The Beatles don’t have to be the band that took the world by storm. Or maybe they are, but didn’t fall apart; maybe Abbey Road or Let It Be—depending on your dissolution myth—doesn’t have to be the final word. This is the other version of the fantasy Beatles, equally shadowy and indistinct. What if they had stayed together and made records until John decided to become a househusband in 1975? It’s not entirely out of the question: by the mid-1970s, John and Paul had come to an accommodation. They were together the night Lorne Michaels jokingly offered the Beatles three thousand dollars to appear on Saturday Night Live; it’s said they considered showing up at NBC. A few years earlier, on March 31, 1974, they even reunited for an evening in a Los Angeles recording studio, along with Stevie Wonder, Harry Nilsson, Jesse Ed Davis, and Bobby Keys; the resulting booze- and coke-addled session, featuring standards like “Cupid” and “Stand By Me,” is available on a bootleg called A Toot and a Snore in ’74. It isn’t much to listen to, except for when those harmonies kick in.

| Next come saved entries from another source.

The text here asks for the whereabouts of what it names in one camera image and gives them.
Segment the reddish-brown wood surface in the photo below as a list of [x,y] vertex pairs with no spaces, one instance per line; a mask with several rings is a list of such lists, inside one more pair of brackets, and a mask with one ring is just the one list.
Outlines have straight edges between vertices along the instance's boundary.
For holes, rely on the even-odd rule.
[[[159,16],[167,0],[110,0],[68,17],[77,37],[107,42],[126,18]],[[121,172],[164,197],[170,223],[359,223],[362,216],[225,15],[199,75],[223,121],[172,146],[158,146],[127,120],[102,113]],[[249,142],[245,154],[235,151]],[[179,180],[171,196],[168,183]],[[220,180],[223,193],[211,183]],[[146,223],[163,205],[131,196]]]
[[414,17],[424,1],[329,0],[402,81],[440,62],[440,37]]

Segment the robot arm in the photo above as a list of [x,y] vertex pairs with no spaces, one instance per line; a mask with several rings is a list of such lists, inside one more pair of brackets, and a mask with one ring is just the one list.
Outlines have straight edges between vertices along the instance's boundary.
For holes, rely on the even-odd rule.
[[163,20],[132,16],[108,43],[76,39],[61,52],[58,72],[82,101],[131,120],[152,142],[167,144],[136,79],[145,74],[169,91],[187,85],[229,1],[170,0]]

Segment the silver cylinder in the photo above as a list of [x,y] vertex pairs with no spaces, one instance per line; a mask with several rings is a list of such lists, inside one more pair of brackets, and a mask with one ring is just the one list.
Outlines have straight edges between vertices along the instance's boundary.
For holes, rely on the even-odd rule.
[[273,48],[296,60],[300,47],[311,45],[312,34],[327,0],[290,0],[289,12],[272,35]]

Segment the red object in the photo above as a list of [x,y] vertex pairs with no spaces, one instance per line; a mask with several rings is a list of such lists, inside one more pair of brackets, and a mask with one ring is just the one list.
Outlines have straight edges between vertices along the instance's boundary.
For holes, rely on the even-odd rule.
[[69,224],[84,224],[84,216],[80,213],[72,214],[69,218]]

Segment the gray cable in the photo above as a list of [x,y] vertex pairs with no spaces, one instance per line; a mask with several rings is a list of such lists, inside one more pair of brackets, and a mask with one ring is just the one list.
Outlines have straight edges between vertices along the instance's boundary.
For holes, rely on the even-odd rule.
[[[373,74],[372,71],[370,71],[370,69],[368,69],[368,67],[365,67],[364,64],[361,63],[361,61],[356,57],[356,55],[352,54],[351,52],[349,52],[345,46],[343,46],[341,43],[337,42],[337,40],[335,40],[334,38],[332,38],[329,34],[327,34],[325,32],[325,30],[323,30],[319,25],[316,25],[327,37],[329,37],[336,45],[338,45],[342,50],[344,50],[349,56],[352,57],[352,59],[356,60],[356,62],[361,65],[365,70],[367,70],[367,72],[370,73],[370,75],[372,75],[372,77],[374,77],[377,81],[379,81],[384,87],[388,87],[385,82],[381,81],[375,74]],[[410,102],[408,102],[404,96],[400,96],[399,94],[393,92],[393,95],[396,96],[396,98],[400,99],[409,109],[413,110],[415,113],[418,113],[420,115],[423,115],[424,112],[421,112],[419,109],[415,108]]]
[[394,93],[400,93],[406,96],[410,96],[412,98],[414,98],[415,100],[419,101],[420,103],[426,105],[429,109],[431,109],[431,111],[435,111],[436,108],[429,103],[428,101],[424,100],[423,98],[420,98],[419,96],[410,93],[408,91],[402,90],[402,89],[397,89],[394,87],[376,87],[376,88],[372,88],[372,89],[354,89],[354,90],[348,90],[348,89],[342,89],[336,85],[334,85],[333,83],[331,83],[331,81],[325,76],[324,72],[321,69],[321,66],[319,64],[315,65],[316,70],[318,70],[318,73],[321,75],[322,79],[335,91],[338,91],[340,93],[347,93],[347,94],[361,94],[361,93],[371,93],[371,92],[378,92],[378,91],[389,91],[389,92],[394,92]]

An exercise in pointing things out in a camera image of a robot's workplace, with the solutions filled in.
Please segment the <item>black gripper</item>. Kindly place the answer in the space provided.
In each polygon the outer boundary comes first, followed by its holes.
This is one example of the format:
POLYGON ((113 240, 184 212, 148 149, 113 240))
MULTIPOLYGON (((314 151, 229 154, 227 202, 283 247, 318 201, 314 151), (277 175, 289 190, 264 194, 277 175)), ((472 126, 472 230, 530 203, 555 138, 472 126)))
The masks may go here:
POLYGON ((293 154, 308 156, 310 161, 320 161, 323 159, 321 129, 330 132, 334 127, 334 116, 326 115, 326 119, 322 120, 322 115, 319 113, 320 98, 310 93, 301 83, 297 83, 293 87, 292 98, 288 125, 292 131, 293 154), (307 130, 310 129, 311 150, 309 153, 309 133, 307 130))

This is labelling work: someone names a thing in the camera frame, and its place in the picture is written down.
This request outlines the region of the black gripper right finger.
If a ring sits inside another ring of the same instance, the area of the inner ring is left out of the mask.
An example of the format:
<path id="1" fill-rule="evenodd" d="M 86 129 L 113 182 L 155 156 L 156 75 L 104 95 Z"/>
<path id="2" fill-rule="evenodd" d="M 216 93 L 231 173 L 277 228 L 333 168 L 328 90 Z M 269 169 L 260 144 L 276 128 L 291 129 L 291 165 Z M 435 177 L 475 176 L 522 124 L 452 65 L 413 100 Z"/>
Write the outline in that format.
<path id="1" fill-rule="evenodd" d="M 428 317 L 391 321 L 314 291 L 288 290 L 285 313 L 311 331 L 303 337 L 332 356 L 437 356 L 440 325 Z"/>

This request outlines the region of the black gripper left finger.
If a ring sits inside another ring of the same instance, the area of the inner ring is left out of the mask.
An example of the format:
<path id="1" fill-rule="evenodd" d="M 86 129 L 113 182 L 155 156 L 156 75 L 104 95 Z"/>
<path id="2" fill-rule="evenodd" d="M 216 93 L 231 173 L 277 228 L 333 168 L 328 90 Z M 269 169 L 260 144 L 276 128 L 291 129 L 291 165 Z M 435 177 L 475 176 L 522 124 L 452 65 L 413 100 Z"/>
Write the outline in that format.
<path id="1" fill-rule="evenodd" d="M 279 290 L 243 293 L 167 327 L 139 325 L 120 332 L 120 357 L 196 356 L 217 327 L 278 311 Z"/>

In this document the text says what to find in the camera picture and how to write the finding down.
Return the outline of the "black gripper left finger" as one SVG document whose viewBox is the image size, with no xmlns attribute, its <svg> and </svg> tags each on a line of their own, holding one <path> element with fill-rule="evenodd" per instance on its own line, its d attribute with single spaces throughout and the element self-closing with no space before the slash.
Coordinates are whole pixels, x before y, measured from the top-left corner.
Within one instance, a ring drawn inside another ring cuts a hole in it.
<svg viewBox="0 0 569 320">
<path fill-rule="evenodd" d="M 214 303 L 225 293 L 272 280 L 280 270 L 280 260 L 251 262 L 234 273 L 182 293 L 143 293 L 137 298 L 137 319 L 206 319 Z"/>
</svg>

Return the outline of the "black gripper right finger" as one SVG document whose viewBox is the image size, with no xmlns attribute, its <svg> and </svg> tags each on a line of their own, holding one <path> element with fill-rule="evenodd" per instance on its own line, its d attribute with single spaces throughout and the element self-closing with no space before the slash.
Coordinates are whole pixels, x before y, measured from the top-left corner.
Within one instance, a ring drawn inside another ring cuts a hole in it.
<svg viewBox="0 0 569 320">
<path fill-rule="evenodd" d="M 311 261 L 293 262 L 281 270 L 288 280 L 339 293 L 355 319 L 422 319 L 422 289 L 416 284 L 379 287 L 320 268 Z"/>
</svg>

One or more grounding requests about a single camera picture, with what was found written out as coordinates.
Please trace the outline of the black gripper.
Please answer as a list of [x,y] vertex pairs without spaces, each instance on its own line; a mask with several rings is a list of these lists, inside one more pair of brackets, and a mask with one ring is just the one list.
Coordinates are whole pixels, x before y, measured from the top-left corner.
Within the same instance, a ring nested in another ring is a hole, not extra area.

Here we have the nature of pop stardom—to be a mirror for the audience’s desire.
So why not play a game of let’s imagine? If the Beatles hadn’t broken up, what would their 1970s albums have sounded like?
You’ll have to get the issue to read the rest of the piece, but in the meantime: How would you assemble your fantasy-team splintered–Fab Four albums?
Sorry to be late to the party even though no one else showed up. I was just thinking about this very subject today. In my fantasy, which starts with the Abbey Road recordings in 1969, Paul would have asked George to take the lead for the next album. How John (and Yoko) would have been brought along has yet to be worked through. Agreeing to release Cold Turkey as a Beatle’s single might have gone a long way towards building that bridge. But with George’s many stockpiled songs and his eagerness to be treated as an equal, the next album (1970) would have been his coming out party.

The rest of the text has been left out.